┌────────

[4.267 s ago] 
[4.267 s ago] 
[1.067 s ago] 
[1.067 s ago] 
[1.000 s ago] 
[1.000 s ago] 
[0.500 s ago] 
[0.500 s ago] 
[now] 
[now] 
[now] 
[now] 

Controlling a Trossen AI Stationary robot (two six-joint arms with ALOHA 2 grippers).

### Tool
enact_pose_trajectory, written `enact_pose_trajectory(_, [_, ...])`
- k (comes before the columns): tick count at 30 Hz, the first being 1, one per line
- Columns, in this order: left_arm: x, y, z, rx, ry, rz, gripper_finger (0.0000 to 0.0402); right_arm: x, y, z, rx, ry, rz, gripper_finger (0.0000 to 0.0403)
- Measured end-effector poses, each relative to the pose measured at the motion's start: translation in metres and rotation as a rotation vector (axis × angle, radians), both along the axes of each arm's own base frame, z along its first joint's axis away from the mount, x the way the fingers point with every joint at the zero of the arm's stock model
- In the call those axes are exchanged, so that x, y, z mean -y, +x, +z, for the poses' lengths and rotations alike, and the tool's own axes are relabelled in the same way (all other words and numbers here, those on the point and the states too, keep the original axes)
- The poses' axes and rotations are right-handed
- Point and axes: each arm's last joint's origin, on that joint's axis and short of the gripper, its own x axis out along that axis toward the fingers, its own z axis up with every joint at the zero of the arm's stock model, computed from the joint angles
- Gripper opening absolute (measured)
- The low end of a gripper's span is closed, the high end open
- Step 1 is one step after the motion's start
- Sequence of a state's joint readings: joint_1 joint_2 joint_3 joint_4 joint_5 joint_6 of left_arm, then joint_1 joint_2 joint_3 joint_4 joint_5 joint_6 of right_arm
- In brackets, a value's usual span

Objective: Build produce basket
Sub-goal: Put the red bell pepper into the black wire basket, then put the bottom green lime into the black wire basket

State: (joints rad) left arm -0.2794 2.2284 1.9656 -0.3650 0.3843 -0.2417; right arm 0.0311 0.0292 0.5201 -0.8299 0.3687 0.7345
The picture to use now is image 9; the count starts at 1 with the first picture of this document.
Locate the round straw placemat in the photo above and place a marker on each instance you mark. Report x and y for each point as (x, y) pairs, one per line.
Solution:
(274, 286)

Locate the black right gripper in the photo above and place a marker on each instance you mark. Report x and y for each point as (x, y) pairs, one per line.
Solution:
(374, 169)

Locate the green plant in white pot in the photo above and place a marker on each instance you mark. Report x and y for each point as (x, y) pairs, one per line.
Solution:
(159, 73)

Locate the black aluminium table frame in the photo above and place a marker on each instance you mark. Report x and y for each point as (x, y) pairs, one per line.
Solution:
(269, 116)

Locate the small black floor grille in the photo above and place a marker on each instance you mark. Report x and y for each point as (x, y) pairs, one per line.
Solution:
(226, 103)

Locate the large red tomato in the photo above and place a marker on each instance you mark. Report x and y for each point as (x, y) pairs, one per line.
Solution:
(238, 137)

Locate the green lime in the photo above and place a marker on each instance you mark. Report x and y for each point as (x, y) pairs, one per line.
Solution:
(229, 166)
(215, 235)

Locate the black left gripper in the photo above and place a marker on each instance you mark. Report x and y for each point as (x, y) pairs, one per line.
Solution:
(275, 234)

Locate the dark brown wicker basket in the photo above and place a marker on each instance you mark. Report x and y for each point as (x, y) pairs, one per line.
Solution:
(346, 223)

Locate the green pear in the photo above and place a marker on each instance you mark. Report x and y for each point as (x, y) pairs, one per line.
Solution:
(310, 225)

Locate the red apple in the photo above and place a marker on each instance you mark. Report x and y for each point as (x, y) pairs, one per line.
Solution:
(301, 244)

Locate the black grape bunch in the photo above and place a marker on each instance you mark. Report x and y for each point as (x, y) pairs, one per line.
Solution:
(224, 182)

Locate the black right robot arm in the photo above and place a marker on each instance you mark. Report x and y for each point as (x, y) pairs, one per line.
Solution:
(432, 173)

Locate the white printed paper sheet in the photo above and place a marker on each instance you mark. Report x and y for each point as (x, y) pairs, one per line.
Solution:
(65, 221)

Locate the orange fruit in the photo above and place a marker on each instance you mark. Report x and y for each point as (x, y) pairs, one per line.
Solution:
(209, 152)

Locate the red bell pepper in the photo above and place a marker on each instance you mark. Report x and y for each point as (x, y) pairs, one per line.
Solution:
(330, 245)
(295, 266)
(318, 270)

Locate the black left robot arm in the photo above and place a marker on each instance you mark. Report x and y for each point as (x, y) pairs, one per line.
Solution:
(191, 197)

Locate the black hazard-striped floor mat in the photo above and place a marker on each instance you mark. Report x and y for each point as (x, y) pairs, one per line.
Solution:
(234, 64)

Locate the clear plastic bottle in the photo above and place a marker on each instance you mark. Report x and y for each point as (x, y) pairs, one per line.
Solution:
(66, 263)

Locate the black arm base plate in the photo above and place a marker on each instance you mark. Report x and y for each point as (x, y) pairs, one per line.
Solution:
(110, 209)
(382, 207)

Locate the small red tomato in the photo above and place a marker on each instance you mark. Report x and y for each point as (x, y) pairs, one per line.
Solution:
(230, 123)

└────────

### Work to be completed
Take every line above that includes "span" and list it.

### Response for this exercise
- The low end of a gripper's span is closed, the high end open
- In brackets, a value's usual span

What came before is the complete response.